— Problem details —
Print the whole listing below exactly as given, pictures excluded.

★ ★ ★ ★ ★ ★ ★

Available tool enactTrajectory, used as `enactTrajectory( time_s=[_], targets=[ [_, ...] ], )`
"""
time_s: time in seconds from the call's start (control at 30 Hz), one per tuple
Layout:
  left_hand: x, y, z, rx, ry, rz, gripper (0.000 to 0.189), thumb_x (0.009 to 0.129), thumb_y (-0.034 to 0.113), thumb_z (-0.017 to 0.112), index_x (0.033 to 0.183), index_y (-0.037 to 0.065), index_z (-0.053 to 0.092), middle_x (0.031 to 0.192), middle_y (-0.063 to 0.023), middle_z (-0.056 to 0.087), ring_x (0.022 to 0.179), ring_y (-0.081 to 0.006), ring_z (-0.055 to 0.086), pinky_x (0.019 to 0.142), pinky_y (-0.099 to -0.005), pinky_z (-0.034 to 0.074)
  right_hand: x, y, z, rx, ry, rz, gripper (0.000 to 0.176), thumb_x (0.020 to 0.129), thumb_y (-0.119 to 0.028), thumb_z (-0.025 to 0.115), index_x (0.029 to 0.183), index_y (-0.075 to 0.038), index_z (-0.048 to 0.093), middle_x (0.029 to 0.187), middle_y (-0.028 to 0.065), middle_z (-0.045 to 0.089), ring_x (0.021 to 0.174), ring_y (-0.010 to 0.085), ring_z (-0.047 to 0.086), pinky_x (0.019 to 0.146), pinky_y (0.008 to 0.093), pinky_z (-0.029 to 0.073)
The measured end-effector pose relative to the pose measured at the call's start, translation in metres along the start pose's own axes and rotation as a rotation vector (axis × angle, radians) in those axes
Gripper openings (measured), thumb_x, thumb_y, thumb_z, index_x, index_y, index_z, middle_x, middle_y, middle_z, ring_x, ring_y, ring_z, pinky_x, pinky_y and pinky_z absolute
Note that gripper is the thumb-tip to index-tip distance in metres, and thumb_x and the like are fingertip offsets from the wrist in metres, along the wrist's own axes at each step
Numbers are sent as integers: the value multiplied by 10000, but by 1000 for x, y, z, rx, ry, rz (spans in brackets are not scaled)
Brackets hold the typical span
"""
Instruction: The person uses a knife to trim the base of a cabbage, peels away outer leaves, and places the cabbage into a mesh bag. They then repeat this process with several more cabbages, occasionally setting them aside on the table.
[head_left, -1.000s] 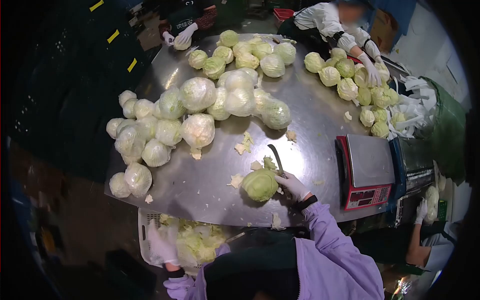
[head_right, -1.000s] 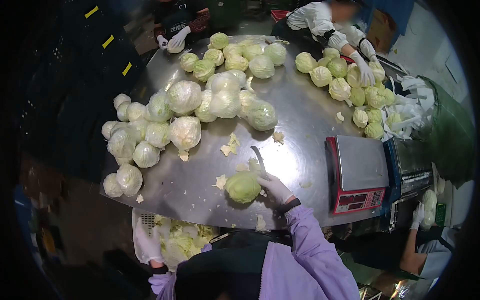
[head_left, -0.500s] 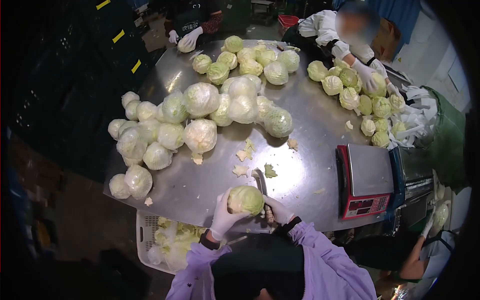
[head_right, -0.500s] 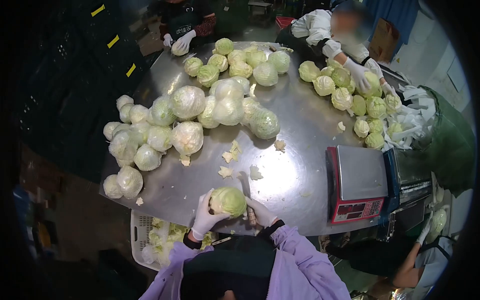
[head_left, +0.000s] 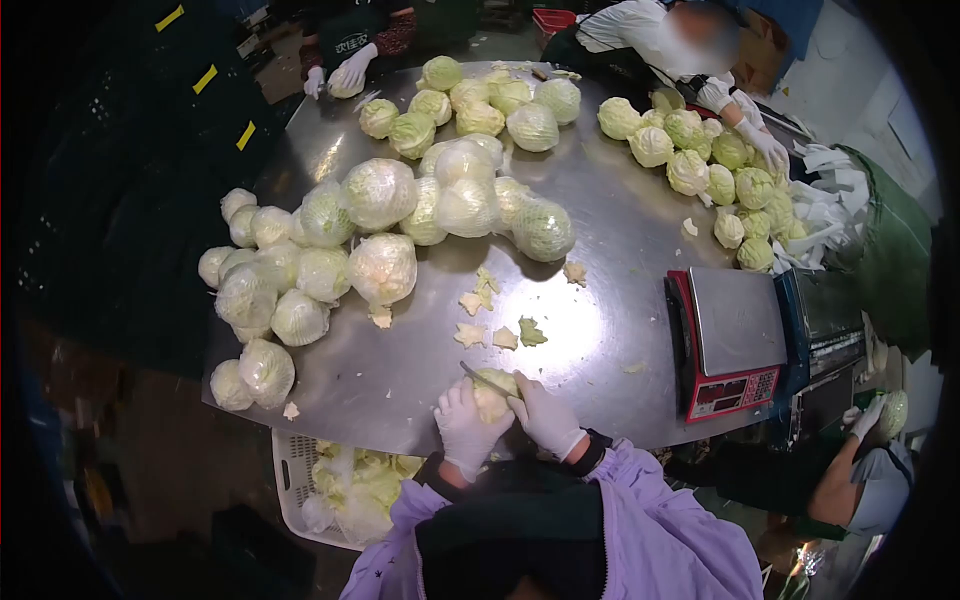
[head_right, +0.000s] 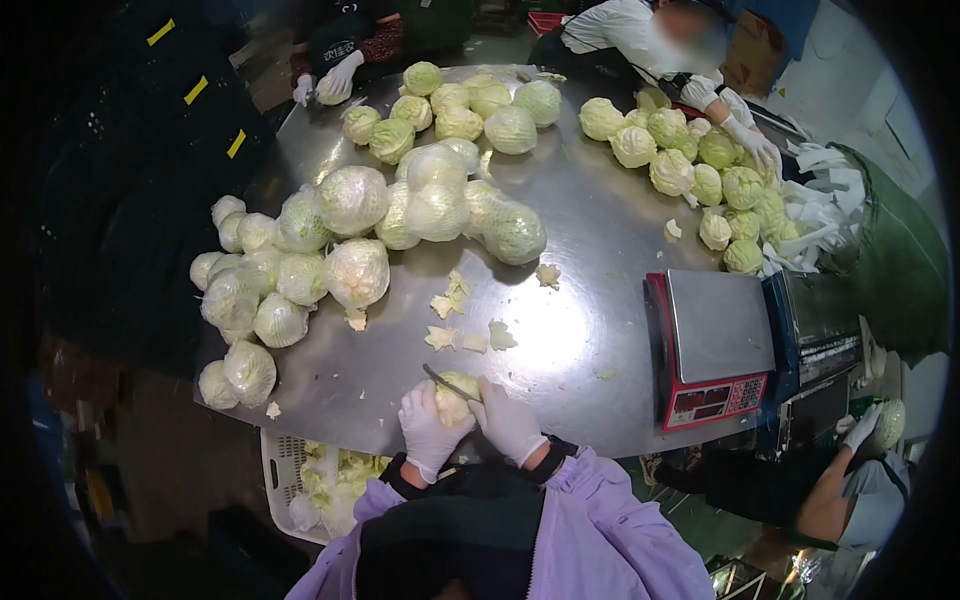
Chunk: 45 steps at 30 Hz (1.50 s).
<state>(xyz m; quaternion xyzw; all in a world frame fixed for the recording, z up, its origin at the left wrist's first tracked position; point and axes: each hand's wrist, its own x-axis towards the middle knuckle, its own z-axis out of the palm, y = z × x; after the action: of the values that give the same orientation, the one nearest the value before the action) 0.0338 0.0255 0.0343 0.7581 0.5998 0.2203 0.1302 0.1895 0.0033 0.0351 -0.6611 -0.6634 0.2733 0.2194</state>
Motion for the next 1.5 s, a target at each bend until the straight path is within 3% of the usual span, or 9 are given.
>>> enactTrajectory(
  time_s=[0.27, 0.5, 0.53, 0.67, 0.83, 1.0, 1.07, 1.23, 1.5],
  targets=[
    [6, 11, 3, 30, -7, 67, 858, 598, 501, 773, 1236, -1, 496, 1174, -141, 527, 1063, -324, 493, 863, -428, 405, 34, 31, -11, 58, -53, 134, 302, 937, -334, 475, 1093, -93, 567, 911, 184, 654, 800, 372, 631, 686, 469, 486],
    [-9, -28, -16, -211, -97, 245, 893, 616, 408, 801, 1326, -3, 448, 1272, -161, 511, 1166, -324, 471, 969, -433, 376, 81, 51, 13, -8, 77, 67, 322, 877, -298, 572, 1101, -67, 572, 909, 163, 667, 831, 341, 646, 736, 411, 501],
    [-11, -31, -26, -246, -130, 245, 884, 593, 355, 833, 1312, -4, 467, 1268, -167, 512, 1180, -324, 464, 999, -423, 366, 91, 71, 28, 13, 27, 100, 511, 849, -266, 593, 1304, -84, 449, 1066, 177, 621, 908, 363, 625, 765, 440, 494],
    [-21, -33, -34, -280, -143, 192, 901, 578, 374, 845, 1314, 6, 478, 1235, -163, 514, 1141, -328, 469, 973, -416, 387, 73, 37, 2, 136, -69, 259, 737, 800, -423, 670, 1372, -98, 337, 974, 188, 641, 849, 384, 636, 714, 448, 498],
    [-26, -19, -24, -217, -5, 14, 905, 587, 414, 842, 1332, 40, 488, 1156, -146, 502, 1065, -324, 463, 925, -410, 418, 11, 4, 5, 269, -203, 130, 712, 724, -573, 698, 1063, 44, 590, 859, 208, 651, 817, 376, 646, 736, 408, 504],
    [-15, -34, -36, -267, -144, 50, 874, 614, 363, 843, 1340, 42, 479, 1181, -152, 498, 1094, -322, 463, 923, -395, 428, 8, 29, 2, 291, -227, 70, 603, 758, -500, 697, 1089, -7, 592, 860, 197, 661, 801, 343, 652, 746, 389, 511],
    [-8, -68, -32, -437, -250, 30, 877, 645, 282, 842, 1372, 25, 423, 1245, -162, 468, 1150, -318, 464, 963, -380, 424, 9, 44, 0, 607, -371, 389, 512, 789, -409, 697, 1114, -27, 592, 860, 178, 669, 806, 333, 659, 753, 394, 515],
    [-29, -80, -38, -645, -333, -121, 1060, 615, 195, 874, 1439, -9, 240, 1328, -191, 364, 1228, -314, 416, 1061, -406, 349, 3, 38, 0, 388, -189, 153, 570, 780, -390, 723, 1184, -22, 561, 960, 203, 651, 909, 325, 647, 811, 380, 501],
    [-35, -46, -5, -433, 84, -188, 995, 639, 179, 843, 1398, -43, 239, 1299, -217, 373, 1215, -338, 401, 1037, -429, 350, 42, 14, 38, 537, -93, 81, 517, 779, -415, 693, 1073, 5, 623, 900, 200, 668, 825, 320, 651, 741, 373, 505]
  ],
)
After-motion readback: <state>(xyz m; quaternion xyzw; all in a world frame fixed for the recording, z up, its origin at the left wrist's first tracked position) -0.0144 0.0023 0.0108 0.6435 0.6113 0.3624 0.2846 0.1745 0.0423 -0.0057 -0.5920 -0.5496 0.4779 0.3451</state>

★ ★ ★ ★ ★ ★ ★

— The answer —
Available tool enactTrajectory, used as `enactTrajectory( time_s=[_], targets=[ [_, ...] ], )`
"""
time_s: time in seconds from the call's start (control at 30 Hz), one per tuple
Layout:
  left_hand: x, y, z, rx, ry, rz, gripper (0.000 to 0.189), thumb_x (0.009 to 0.129), thumb_y (-0.034 to 0.113), thumb_z (-0.017 to 0.112), index_x (0.033 to 0.183), index_y (-0.037 to 0.065), index_z (-0.053 to 0.092), middle_x (0.031 to 0.192), middle_y (-0.063 to 0.023), middle_z (-0.056 to 0.087), ring_x (0.022 to 0.179), ring_y (-0.081 to 0.006), ring_z (-0.055 to 0.086), pinky_x (0.019 to 0.142), pinky_y (-0.099 to -0.005), pinky_z (-0.034 to 0.074)
  right_hand: x, y, z, rx, ry, rz, gripper (0.000 to 0.176), thumb_x (0.020 to 0.129), thumb_y (-0.119 to 0.028), thumb_z (-0.025 to 0.115), index_x (0.029 to 0.183), index_y (-0.075 to 0.038), index_z (-0.048 to 0.093), middle_x (0.029 to 0.187), middle_y (-0.028 to 0.065), middle_z (-0.045 to 0.089), ring_x (0.021 to 0.174), ring_y (-0.010 to 0.085), ring_z (-0.047 to 0.086), pinky_x (0.019 to 0.146), pinky_y (0.008 to 0.093), pinky_z (-0.029 to 0.073)
The measured end-effector pose relative to the pose measured at the call's start, translation in metres along the start pose's own axes and rotation as a rotation vector (axis × angle, radians) in those axes
Gripper openings (measured), thumb_x, thumb_y, thumb_z, index_x, index_y, index_z, middle_x, middle_y, middle_z, ring_x, ring_y, ring_z, pinky_x, pinky_y and pinky_z absolute
Note that gripper is the thumb-tip to index-tip distance in metres, and thumb_x and the like are fingertip offsets from the wrist in metres, along the wrist's own axes at each step
Numbers are sent as integers: the value multiplied by 10000, but by 1000 for x, y, z, rx, ry, rz (spans in brackets are not scaled)
Brackets hold the typical span
"""
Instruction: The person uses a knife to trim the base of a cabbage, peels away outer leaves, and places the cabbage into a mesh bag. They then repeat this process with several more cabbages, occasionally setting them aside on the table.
[head_left, -1.000s] 
[head_right, -1.000s] 
[head_left, -0.500s] 
[head_right, -0.500s] 
[head_left, +0.000s] 
[head_right, +0.000s] 
Chunk: 45 steps at 30 Hz (1.50 s).
<state>(xyz m; quaternion xyzw; all in a world frame fixed for the recording, z up, its origin at the left wrist's first tracked position; point and axes: each hand's wrist, its own x-axis towards the middle knuckle, its own z-axis out of the palm, y = z × x; after the action: of the values that give the same orientation, the one nearest the value before the action) 0.0338 0.0255 0.0343 0.7581 0.5998 0.2203 0.1302 0.1895 0.0033 0.0351 -0.6611 -0.6634 0.2733 0.2194</state>
Motion for the next 1.5 s, a target at each bend until the straight path is within 3% of the usual span, or 9 are given.
>>> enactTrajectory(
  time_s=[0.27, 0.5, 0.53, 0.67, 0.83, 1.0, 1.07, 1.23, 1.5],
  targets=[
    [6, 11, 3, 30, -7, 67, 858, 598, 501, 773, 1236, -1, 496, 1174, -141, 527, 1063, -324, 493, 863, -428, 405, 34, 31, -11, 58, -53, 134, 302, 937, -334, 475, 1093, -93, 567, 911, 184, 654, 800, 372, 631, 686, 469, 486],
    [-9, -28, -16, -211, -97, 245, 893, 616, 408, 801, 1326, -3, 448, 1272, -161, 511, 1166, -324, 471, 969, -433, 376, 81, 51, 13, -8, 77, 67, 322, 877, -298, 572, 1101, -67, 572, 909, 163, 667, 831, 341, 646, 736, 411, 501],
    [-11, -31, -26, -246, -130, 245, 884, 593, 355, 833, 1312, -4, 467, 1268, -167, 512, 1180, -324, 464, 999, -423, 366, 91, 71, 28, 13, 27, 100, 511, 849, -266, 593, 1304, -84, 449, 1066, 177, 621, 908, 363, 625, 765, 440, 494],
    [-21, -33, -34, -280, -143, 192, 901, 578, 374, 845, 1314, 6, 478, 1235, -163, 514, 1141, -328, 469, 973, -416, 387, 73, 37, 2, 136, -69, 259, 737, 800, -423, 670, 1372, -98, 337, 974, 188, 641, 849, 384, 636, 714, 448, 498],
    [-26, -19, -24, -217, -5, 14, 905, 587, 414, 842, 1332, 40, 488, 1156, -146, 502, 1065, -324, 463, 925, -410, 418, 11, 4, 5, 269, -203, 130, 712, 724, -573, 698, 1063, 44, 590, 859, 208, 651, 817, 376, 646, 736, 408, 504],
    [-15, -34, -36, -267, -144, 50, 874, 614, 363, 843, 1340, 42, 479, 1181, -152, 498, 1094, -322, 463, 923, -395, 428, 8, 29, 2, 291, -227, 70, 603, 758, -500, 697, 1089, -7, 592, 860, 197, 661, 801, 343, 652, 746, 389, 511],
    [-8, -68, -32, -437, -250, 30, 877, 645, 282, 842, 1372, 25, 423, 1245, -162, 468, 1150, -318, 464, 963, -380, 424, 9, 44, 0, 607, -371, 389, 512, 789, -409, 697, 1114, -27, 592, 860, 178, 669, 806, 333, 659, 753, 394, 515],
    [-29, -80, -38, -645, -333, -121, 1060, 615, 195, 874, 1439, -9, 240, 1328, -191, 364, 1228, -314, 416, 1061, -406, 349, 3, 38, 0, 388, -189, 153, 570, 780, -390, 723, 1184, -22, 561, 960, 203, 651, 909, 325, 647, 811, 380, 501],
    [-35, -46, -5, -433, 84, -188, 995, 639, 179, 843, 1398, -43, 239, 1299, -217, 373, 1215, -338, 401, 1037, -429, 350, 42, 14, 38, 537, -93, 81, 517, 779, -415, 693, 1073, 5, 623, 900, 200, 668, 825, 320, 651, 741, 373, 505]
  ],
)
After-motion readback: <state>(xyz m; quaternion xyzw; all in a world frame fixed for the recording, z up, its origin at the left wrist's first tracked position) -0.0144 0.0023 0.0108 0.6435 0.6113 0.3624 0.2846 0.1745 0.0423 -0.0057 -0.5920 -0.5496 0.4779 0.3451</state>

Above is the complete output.